Material provided.
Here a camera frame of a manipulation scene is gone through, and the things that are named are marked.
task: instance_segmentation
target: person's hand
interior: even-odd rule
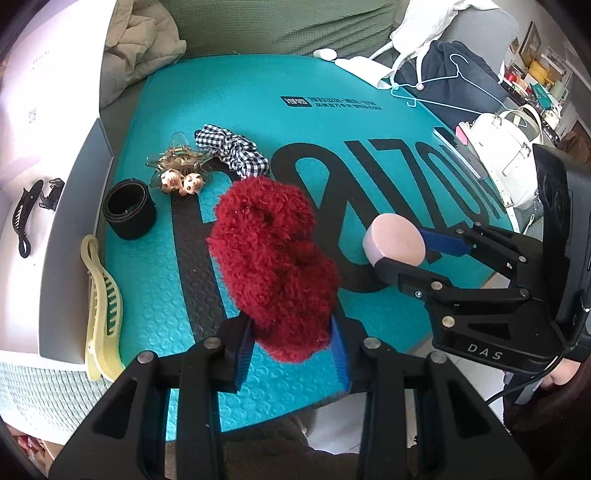
[[[544,377],[540,387],[544,390],[552,390],[555,385],[564,385],[574,377],[580,365],[579,362],[563,358],[558,366]]]

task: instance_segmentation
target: smartphone
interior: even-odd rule
[[[486,168],[482,165],[480,158],[473,153],[467,146],[465,146],[460,139],[452,134],[445,127],[434,127],[433,133],[441,140],[446,148],[446,153],[451,154],[452,158],[456,158],[462,162],[464,166],[479,180],[488,177]]]

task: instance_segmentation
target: white handbag
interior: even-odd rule
[[[514,116],[514,121],[507,118],[509,115]],[[534,128],[534,138],[528,138],[521,129],[522,119]],[[532,150],[534,143],[542,143],[538,113],[530,105],[499,115],[483,113],[464,132],[499,190],[505,208],[528,208],[538,188]]]

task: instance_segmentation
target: black and white gingham scrunchie
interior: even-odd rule
[[[269,161],[256,149],[256,144],[225,128],[206,124],[195,132],[195,143],[219,157],[242,179],[269,172]]]

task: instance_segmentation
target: red fuzzy scrunchie
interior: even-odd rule
[[[281,362],[325,348],[339,279],[311,241],[314,214],[301,190],[249,177],[230,187],[215,213],[209,249],[257,341]]]

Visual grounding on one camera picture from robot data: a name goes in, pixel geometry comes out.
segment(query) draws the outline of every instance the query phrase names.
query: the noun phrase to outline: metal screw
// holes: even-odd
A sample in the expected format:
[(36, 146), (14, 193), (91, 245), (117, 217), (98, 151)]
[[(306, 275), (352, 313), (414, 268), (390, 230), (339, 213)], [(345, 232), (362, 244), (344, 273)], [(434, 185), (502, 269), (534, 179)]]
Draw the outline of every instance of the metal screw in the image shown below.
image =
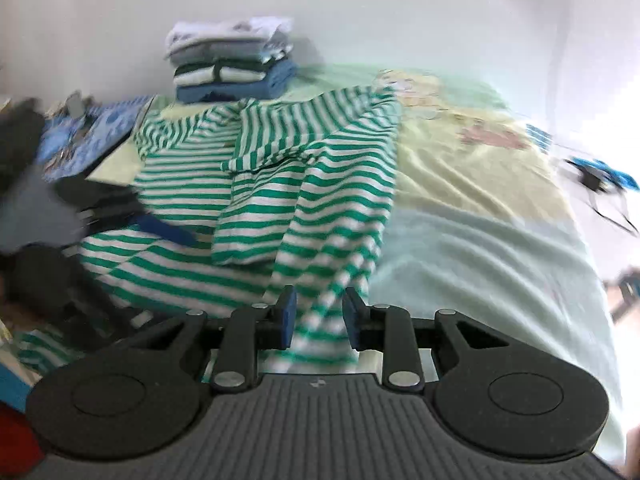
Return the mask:
[(389, 382), (393, 386), (399, 386), (401, 388), (407, 388), (409, 386), (415, 386), (420, 382), (420, 375), (415, 372), (409, 372), (402, 370), (399, 372), (393, 372), (389, 375)]
[(235, 388), (244, 384), (244, 375), (238, 372), (220, 372), (213, 378), (213, 382), (223, 388)]

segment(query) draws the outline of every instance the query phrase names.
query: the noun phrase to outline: white wall
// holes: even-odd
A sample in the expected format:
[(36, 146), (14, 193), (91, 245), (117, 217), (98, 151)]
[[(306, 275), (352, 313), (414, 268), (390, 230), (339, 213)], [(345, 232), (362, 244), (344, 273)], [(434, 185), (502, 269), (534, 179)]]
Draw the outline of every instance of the white wall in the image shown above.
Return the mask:
[(4, 24), (4, 16), (0, 13), (0, 103), (2, 102), (2, 94), (5, 92), (5, 74), (6, 71), (2, 70), (2, 66), (4, 65), (4, 49), (2, 47), (2, 32), (6, 29), (6, 25)]
[(296, 18), (303, 63), (474, 75), (542, 125), (580, 130), (640, 67), (638, 1), (0, 0), (0, 13), (9, 85), (45, 102), (170, 91), (175, 21), (277, 13)]

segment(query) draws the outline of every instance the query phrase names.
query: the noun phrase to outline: striped clothing
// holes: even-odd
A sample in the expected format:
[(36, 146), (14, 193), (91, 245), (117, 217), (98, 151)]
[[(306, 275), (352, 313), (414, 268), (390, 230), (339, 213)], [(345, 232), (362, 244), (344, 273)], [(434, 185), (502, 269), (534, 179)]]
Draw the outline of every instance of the striped clothing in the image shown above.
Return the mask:
[(270, 371), (336, 372), (356, 363), (340, 307), (363, 294), (393, 202), (396, 128), (391, 92), (332, 91), (308, 102), (249, 100), (177, 121), (156, 113), (134, 138), (145, 159), (135, 185), (158, 217), (190, 229), (192, 248), (135, 228), (87, 238), (84, 263), (121, 300), (229, 316), (298, 291), (288, 351)]
[(41, 375), (84, 355), (69, 348), (63, 335), (49, 326), (14, 336), (9, 350), (23, 365)]

Assignment. Among the lines above, count those containing "white", and give only the number.

Answer to the problem. 4